** RECORDED DATA follows **

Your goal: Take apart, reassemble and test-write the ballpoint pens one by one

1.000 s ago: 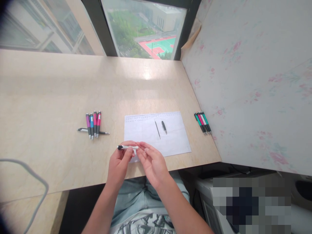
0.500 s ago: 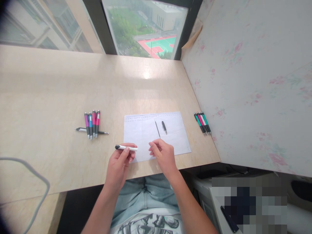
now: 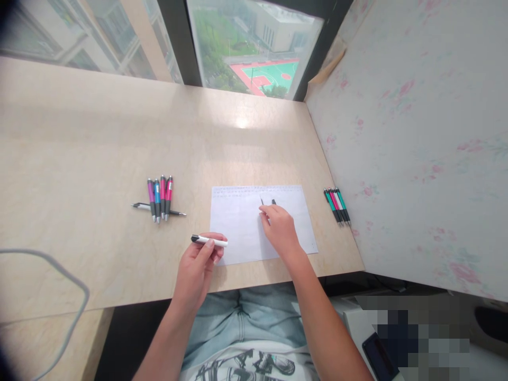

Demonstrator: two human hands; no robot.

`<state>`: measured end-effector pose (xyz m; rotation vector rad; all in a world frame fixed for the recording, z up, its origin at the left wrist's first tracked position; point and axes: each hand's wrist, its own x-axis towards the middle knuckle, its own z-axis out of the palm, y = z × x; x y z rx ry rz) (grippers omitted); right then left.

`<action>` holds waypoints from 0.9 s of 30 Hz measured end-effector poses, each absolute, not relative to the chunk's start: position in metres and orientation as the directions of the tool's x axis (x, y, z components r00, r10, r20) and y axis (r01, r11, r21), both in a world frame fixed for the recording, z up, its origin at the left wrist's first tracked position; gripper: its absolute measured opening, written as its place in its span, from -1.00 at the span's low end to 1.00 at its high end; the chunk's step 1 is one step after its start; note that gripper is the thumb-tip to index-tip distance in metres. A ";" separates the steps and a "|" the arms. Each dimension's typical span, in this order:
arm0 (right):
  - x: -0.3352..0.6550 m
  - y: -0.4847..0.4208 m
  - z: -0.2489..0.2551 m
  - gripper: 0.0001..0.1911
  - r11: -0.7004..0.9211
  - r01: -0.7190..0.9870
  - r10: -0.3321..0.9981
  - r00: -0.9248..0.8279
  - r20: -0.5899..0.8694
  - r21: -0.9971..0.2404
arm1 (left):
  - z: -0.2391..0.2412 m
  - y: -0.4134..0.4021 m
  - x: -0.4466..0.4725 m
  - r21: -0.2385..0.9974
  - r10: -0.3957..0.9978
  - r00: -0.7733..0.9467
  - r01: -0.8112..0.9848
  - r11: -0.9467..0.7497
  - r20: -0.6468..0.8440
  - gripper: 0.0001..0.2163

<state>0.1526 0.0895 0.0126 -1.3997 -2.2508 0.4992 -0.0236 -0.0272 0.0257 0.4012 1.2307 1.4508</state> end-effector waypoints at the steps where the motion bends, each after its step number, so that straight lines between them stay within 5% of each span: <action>1: 0.152 0.091 0.012 -0.78 0.427 0.757 0.902 -0.393 0.178 -0.495 | 0.026 -0.027 -0.024 0.836 0.874 -0.304 -0.517 0.183 -0.379 -0.77; 10: 0.147 0.093 0.008 -0.80 0.424 0.836 0.904 -0.368 0.216 -0.350 | 0.024 -0.026 -0.024 0.840 0.876 -0.290 -0.503 0.202 -0.385 -0.77; 13: 0.155 0.090 0.011 -0.78 0.428 0.803 0.903 -0.355 0.243 -0.416 | 0.025 -0.026 -0.023 0.841 0.873 -0.296 -0.501 0.204 -0.388 -0.77; 17: 0.167 0.078 0.019 -0.77 0.307 0.697 0.951 -0.205 0.230 -0.648 | 0.026 -0.026 -0.022 0.836 0.866 -0.300 -0.507 0.211 -0.401 -0.78; 20: 0.168 0.060 0.023 -0.79 0.093 0.505 0.995 -0.080 0.061 -0.858 | 0.026 -0.024 -0.019 0.800 0.861 -0.270 -0.556 0.226 -0.431 -0.78; 23: 0.157 0.036 0.027 -0.79 -0.198 0.101 0.980 -0.017 -0.200 -0.975 | 0.026 -0.023 -0.015 0.765 0.858 -0.245 -0.600 0.232 -0.452 -0.75; 27: 0.132 0.007 0.032 -0.77 -0.478 -0.517 0.869 -0.163 -0.466 -0.710 | 0.027 -0.023 -0.008 0.902 0.860 -0.369 -0.379 0.206 -0.352 -0.72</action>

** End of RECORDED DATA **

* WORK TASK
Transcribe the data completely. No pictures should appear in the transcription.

* RESULT FOR THIS EXERCISE
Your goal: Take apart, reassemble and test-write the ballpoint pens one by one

1.000 s ago: 
0.500 s ago: 
now: 

Demonstrator: two human hands; no robot.

`<state>`: measured end-effector pose (xyz m; rotation vector rad; all in a world frame fixed for the recording, z up, its origin at the left wrist's first tracked position; point and axes: each hand's wrist, its own x-axis towards the middle knuckle, its own z-axis out of the palm, y = z × x; x y z rx ry rz) (grippers omitted); right then left.

`<action>` holds waypoints from 0.9 s of 30 Hz measured end-effector poses, each absolute, not relative to the chunk's start: position in metres and orientation as the directions of the tool's x axis (x, y, z components r00, r10, r20) and y axis (r01, r11, r21), both in a world frame fixed for the recording, z up, its origin at the left wrist's first tracked position; gripper: its absolute measured opening, written as its place in its span, from -1.00 at the span's low end to 1.00 at its high end; the chunk's step 1 is one step after its start; note that gripper is the thumb-tip to index-tip distance in metres. A ";" separates the steps and a "|" the arms. Each dimension's typical span, in this order:
arm0 (right):
  - x: -0.3352..0.6550 m
  - y: -0.4847..0.4208 m
  - z: -0.2489..0.2551 m
  - gripper: 0.0001..0.1911
  - r11: -0.7004..0.9211
  - r01: -0.7190..0.9870
  - r10: -0.3321..0.9981
  - r00: -0.9248..0.8279
  - r20: -0.5899..0.8694
  - r21: -0.9971..0.2404
arm1 (left):
  - z: -0.2391..0.2412 m
  - y: -0.4134..0.4021 m
  - x: -0.4466..0.4725 m
  - r21: -0.2385..0.9974
  - r10: -0.3957..0.9978
  - r00: -0.7733..0.9467
  - r01: -0.8112..0.9848
  - r11: -0.9467..0.7497
  - r20: -0.6468..0.8440
  - gripper: 0.0001..0.2163

<state>0.1526 0.0895 0.0126 -1.3997 -2.2508 0.4992 -0.0236 -0.0272 0.0257 0.4012 1.2307 1.4508</state> end-effector waypoints at the steps where the motion bends, each after its step number, so that straight lines between them stay within 5% of each span: <action>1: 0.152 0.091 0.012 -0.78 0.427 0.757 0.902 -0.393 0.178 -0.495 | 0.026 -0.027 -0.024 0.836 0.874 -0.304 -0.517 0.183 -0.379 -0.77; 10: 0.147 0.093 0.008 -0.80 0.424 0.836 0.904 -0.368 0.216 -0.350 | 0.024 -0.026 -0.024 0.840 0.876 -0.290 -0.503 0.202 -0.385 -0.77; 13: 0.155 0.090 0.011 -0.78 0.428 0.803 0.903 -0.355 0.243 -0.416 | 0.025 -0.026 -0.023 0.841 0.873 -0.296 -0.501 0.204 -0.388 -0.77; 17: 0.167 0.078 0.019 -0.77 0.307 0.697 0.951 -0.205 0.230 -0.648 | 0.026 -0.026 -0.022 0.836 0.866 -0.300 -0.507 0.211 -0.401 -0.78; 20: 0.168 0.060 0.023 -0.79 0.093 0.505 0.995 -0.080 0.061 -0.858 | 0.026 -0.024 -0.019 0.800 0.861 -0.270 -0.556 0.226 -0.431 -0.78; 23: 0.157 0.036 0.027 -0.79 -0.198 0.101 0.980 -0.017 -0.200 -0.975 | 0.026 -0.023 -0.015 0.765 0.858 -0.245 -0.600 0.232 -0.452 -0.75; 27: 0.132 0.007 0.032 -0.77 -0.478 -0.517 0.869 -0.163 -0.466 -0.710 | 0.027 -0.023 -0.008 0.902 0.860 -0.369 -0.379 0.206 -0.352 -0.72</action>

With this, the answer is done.